Il cite en exemple le dossier du stationnement du futur CHUM. Dans la première projection qu'il dit avoir lui-même dressée, M. Brunel a estimé qu'un stationnement construit en mode conventionnel générerait une rentabilité de 15%. Mais des ajustements ont été apportés. «On a changé la prévision pour dire que le stationnement générerait un déficit», déplore-t-il.

La Presse a obtenu la version préliminaire des DAI. L'Agence des PPP du Québec refuse de rendre publique la version finale. «Ces documents demeurent confidentiels jusqu'à ce que l'entente finale avec le consortium privé soit signée», explique M. Delaney.

L'entente finale ne sera pas signée de sitôt. L'appel de propositions du CHUM, qui devait être lancé avant Noël, est toujours attendu. Les bonifications de dernière minute au projet (augmentation du nombre de lits et de salles d'opération) ont retardé le processus.

M. Brunel s'insurge contre le fait que les DAI finaux restent secrets «alors qu'ils ont servi de fondement à la décision gouvernementale d'opter pour le mode PPP». «S'il y a un problème, c'est juste à la fin du processus qu'on va le voir», dit-il.
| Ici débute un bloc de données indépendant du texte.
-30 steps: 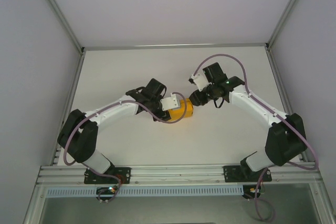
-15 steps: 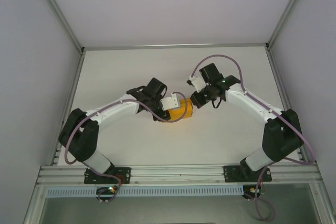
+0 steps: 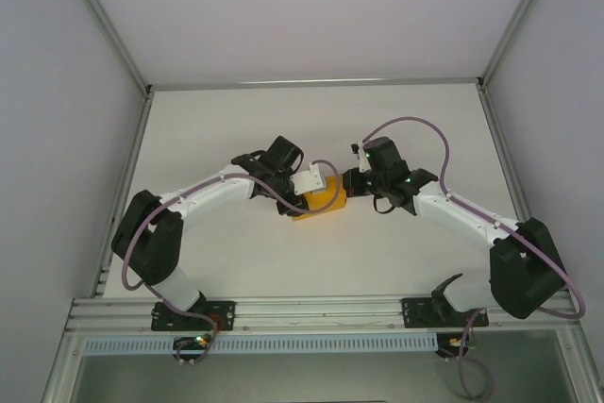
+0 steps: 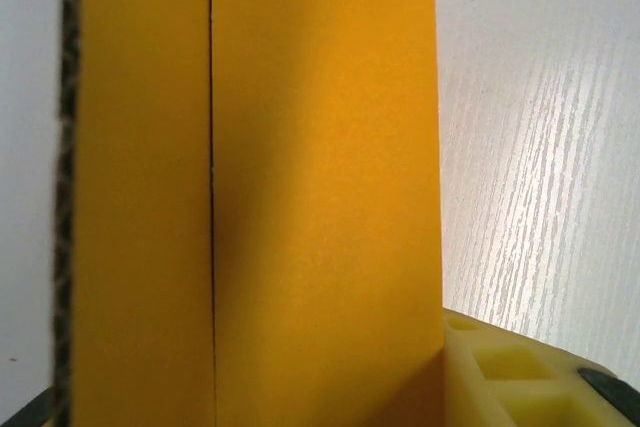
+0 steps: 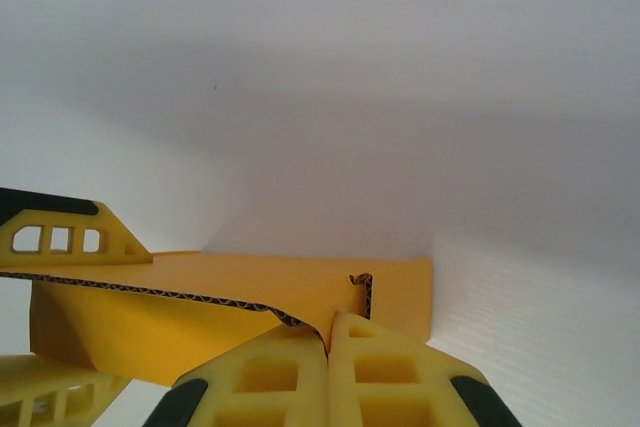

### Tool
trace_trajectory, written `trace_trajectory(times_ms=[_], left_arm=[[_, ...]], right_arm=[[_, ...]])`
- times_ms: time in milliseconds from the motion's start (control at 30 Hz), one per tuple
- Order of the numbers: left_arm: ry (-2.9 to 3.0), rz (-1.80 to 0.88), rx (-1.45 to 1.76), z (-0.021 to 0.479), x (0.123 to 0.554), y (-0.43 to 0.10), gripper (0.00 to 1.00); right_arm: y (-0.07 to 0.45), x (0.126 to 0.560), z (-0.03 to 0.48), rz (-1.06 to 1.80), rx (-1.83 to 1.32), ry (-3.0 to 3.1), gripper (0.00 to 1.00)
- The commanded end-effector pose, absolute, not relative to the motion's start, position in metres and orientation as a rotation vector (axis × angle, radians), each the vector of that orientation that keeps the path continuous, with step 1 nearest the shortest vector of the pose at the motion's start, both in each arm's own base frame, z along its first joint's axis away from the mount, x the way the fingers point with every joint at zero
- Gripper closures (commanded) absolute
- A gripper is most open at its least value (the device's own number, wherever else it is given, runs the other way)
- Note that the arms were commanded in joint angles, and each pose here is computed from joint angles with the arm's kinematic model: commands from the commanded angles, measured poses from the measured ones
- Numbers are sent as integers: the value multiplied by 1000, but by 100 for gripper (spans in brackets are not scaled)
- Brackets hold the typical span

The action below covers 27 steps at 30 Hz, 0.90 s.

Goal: Assemble paper box

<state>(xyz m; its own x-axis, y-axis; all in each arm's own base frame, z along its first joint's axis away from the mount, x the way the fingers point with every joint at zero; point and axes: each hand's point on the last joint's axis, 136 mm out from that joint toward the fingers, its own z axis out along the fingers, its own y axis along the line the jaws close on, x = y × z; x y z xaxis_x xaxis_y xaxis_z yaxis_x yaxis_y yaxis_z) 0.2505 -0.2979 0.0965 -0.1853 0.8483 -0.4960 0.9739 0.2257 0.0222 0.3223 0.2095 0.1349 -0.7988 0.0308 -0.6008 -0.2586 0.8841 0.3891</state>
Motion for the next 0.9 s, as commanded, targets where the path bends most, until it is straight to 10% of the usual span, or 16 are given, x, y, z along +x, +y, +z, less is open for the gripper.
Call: trace_trajectory(times_ms=[0,867], left_arm=[[2076,-407,1680,95,257,-306,58],[2095,-400,1712,90,261,-298,57]], right_arm=[[212,295,89,566,-290,2548,100],[224,266,54,473,-483,2517,100]])
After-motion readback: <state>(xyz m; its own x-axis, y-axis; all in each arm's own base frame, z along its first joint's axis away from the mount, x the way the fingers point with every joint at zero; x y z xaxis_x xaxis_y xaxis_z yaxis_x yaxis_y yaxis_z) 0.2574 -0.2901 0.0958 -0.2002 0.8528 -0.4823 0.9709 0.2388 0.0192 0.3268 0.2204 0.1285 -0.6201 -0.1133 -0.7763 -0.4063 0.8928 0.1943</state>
M. Delaney assure que les DAI ont été vérifiés maintes fois. La firme comptable Raymond Chabot Grant Thornton a signé les DAI finaux. «Un comité consultatif du comité exécutif du CHUM a vérifié le document, dit-il. Et le vérificateur général du Québec les a aussi analysés.»

Le cabinet du vérificateur général a été incapable de confirmer cette information. «On l'a sûrement reçu. Mais nous n'avons pas encore émis d'avis officiel là-dessus», s'est contentée de dire la porte-parole du vérificateur général, Raymonde Côté-Tremblay.

M. Brunel a quitté le CHUM en décembre 2007. Il dit être le seul à vouloir parler publiquement, car il n'a plus peur de perdre son emploi. «Durant le processus, certaines personnes se sont opposées au mode PPP, dont l'ancien directeur général du CHUM, Denis Roy. Il n'est plus là aujourd'hui», dit-il.

Hier, le CHUM a voulu minimiser les propos de M. Brunel. «M. Brunel n'était pas affecté directement au dossier PPP et n'a joué qu'un rôle mineur», a dit la porte-parole du CHUM, Lucie Dufresne.

Des débutants

En plus d'avoir des inquiétudes sur le partenariat public-privé du CHUM, Stephan A. Brunel ne comprend pas comment Québec a pu décider de construire un nouvel hôpital universitaire en mode PPP sans avoir tout d'abord expérimenté la formule dans un projet de moindre envergure.

M. Brunel s'inquiète aussi du fait que deux projets d'hôpitaux en PPP seront construits simultanément à Montréal, «du jamais vu dans le monde». En effet, l'appel d'offre du nouveau Centre universitaire de santé McGill (CUSM) est déjà lancé.

M. Brunel croit que le fait que deux projets en PPP se déroulent en même temps entraînera une compétition malsaine. Par exemple, la Fondation canadienne pour l'innovation a déjà accordé des subventions de 100 millions au CUSM et pas au CHUM.

Consultations

Différentes personnes ont travaillé à l'élaboration des dossiers d'affaires initiaux (DAI) du Centre hospitalier de l'Université de Montréal (CHUM). Trois consultants indépendants ont été engagés par le CHUM. Des consultants ont également travaillé pour le compte du comité exécutif du CHUM et pour l'Agence des partenariats public-privé. Les avis de toutes ces personnes ont permis de rédiger les DAI finaux, qui ont été signés par la firme Raymond Chabot Grant Thornton.